Ellis just shrugged. “Don't matter now. Too late ta find out, too late ta care. Makes no difference anyway.” He got up and poured them both some more coffee, then stood at the window, his back to the room, looking out across the ranch to those distant low hills, rosy under the setting sun. His voice drifted back to Jesse, soft and shaky. “Aileen swore if I hung around she'd out me. Ain't that what they call it? Then she wrote me in jail, just ta rub in the fact I wouldn't be seein Caitlyn again. Can't blame her. No place for a kid to be seein her father, 'specially after what I done. But then ...” He leaned his forehead on the glass for a few steadying seconds. “A year or so afore I was up for parole, I got a letter from my girl, tellin me ta stay away, she didn't want me comin back into her life. That's it.”
He tried to take a mouthful of coffee but the tight mouth, the closed throat, wouldn't let him do it. Jesse's footfalls were soundless over the plush carpet, his hand tentative on Ellis's shoulder. Ellis felt the cup being taken from his trembling hand. He offered no resistence to Jesse's touch, and was even grateful for the arms sliding around his waist in a light hug.
“The window,” Ellis murmured. Jesse reached out to the drapes cord and secured their privacy.
“You didn't try ta make contact after?”
“Would you? Dunno what her ma told her, but Caitlyn made it plain enough how she felt.”
“But she was just a kid--”
“Eighteen.”
“She might a changed her mind once she got out in the world.”
“If she did. I weren't willin ta find out, just in case. Better that way. Better for everone. It's not like I could offer her anythin. A growed-up woman ain't interested in horse-ridin and campin with some old jailbird she ain't seen in years.”
“Even her dad?”
“No, that's enough. I don't wanta talk about her no more.” But suddenly, surprisingly, Ellis found himself wanting to talk about other things which had been preying on his mind for a day or two. “Jesse?”
“Mmm.”
“That thing I said about it bein yer fault. It weren't true.”
“No shit.”
“I just ... it was so damn hard, what was happenin after we split up that summer. I fought it ever inch a the way.” He glanced down at his hands, let slip a mirthless laugh. “Guess I'm a slow learner.”

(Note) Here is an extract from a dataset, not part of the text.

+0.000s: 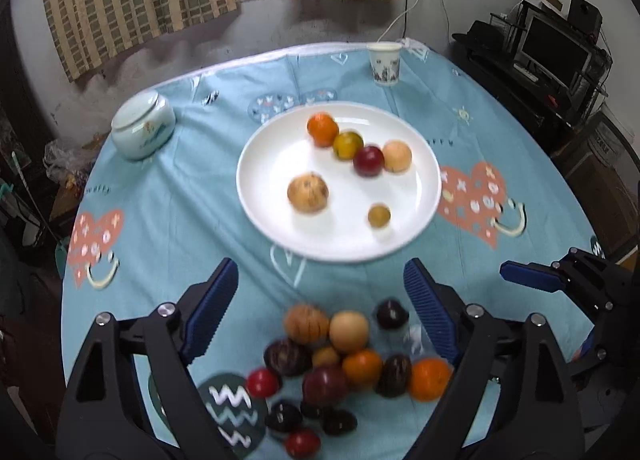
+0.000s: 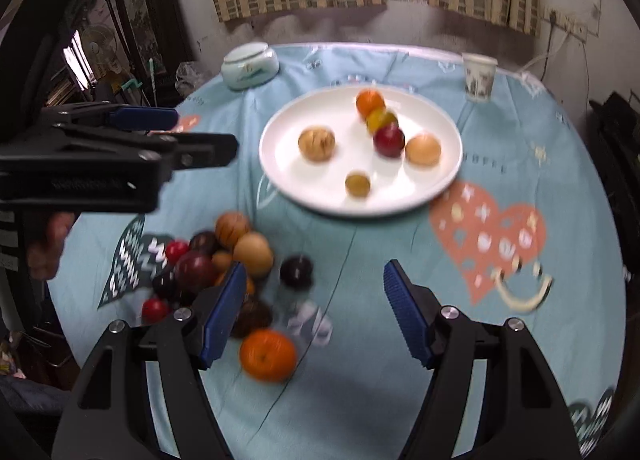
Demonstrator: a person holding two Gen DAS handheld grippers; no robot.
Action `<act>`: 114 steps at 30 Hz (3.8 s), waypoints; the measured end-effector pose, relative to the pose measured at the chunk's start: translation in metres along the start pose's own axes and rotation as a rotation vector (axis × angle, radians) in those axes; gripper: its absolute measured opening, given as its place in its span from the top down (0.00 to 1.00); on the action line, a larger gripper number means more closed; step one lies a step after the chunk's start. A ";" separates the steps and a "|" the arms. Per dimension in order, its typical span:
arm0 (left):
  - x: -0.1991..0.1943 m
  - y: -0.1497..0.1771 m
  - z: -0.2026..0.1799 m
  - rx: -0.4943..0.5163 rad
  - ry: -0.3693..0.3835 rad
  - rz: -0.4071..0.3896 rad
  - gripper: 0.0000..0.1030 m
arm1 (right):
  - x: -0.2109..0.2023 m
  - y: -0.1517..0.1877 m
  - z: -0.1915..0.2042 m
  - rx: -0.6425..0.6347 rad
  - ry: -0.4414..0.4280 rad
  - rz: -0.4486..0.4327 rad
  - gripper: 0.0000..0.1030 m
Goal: Organize fruits
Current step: 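Return both tools over the remaining fruit cluster, then grasp a red plum with the left tool while the right tool grasps an orange, then carry the red plum and orange onto the white plate and open both tools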
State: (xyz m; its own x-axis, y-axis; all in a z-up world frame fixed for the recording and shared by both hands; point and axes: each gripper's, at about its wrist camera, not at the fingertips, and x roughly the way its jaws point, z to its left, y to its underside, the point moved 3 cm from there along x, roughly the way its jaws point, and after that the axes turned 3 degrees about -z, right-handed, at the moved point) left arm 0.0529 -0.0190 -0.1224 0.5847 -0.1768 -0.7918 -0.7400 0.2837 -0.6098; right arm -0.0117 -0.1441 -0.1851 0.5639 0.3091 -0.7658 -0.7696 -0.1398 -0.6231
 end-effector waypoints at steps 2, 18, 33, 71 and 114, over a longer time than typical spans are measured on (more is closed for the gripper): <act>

“So long as you get there in the end.”
“Took me years, fuckin dumb things I did. Never forgot you, though.”
As he talked, each breath pushed his cracked ribs against Jesse's encircling arms but the pain wasn't as bad as he'd imagined it would be. He leaned back a little, dog-tired, a lifetime's weariness making itself known. So easy just to relax into it, let it all happen. Jesse's right hand was inching down his belly, Jesse's mouth was brushing his grey-stubbled cheek, seeking out his own, but he jerked his head away.
“Don't! No! Don't do that! Please.”
For a frozen moment, neither knew what to do next, then Ellis guided that searching hand back where he wanted it to be.